Without including the pictures, copy out every line below.
[[ Data below, beginning ]]
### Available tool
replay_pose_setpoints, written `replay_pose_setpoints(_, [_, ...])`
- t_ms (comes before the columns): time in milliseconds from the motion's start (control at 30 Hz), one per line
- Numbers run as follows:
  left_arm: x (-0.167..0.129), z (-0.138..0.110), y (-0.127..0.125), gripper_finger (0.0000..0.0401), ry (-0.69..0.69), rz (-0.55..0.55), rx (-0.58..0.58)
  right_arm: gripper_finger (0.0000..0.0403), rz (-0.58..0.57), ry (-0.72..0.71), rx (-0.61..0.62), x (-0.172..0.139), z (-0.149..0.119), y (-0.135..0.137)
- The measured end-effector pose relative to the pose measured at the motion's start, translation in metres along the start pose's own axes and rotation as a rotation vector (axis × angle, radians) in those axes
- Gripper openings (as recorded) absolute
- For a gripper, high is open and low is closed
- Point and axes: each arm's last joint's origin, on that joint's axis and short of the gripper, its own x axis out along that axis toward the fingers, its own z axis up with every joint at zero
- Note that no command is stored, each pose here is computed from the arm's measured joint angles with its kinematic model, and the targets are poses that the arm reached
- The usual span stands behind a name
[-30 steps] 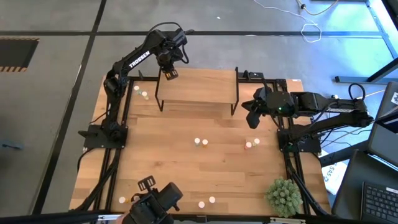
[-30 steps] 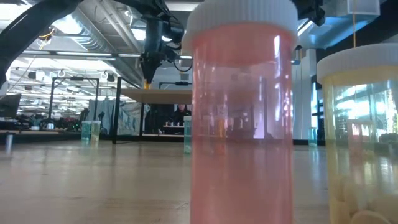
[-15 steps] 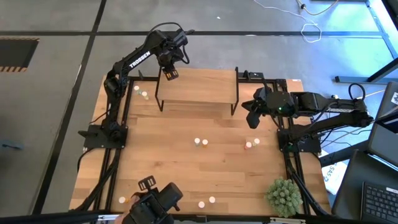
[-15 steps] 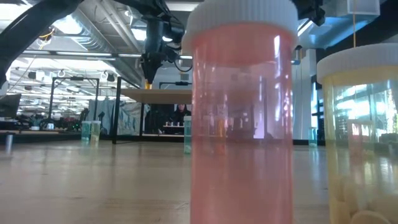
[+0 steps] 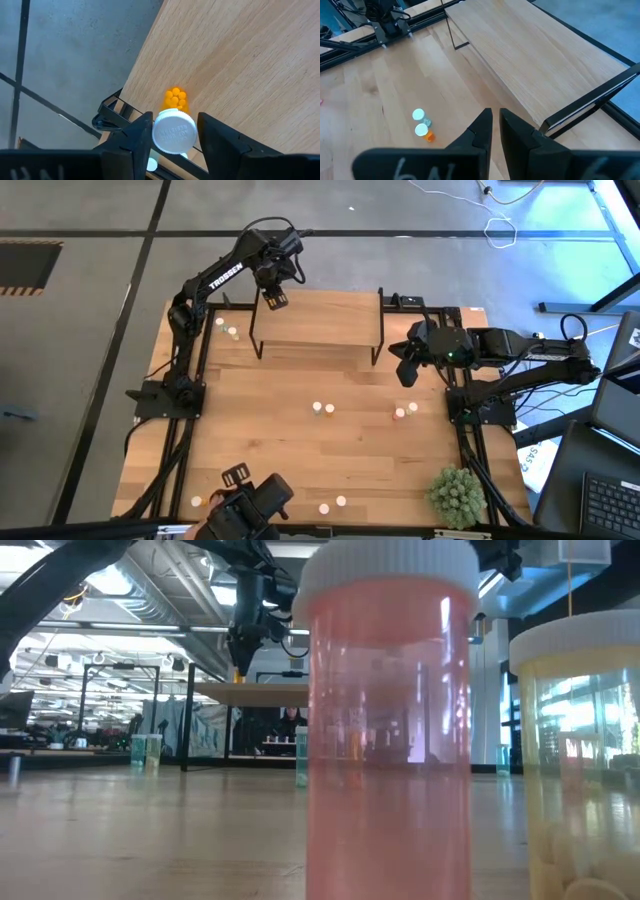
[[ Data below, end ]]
- Written response -
### Available tool
replay_pose_setpoints, written `replay_pose_setpoints(_, [_, ...])`
- t_ms (comes before the columns): time in milliseconds from the motion's start (control at 30 Hz), one per line
- Numbers run as follows:
  left_arm: x (-0.167..0.129), z (-0.138..0.110), y (-0.127..0.125), gripper_finger (0.0000..0.0401), ry (-0.69..0.69), rz (-0.55..0.55), rx (-0.58..0.58)
  right_arm: gripper_finger (0.0000..0.0403), rz (-0.58..0.57), ry (-0.72..0.71), rx (-0.61..0.62), x (-0.172..0.139), z (-0.149..0.119), y (-0.135..0.137)
- The measured end-effector pose relative to the pose measured at the motion's start, translation in metres along the start pose's own axes and rotation as a rotation vector (axis × angle, radians) in those axes
- Gripper openings (as recorded) absolute
- For a gripper, high is open and low is closed
- Point and axes: each arm's last joint's origin, on that joint's axis and short of the gripper, its own x axis out along that axis toward the fingers, its own z axis up with every joint at zero
- Note that no command is stored, each pose here is computed from the arm's measured joint angles with its kinematic model, and the targets are poses that the arm reached
- The usual span stands behind a name
[-30 steps] 
[-30 steps] 
[-15 steps] 
[-15 steps] 
[+0 steps] 

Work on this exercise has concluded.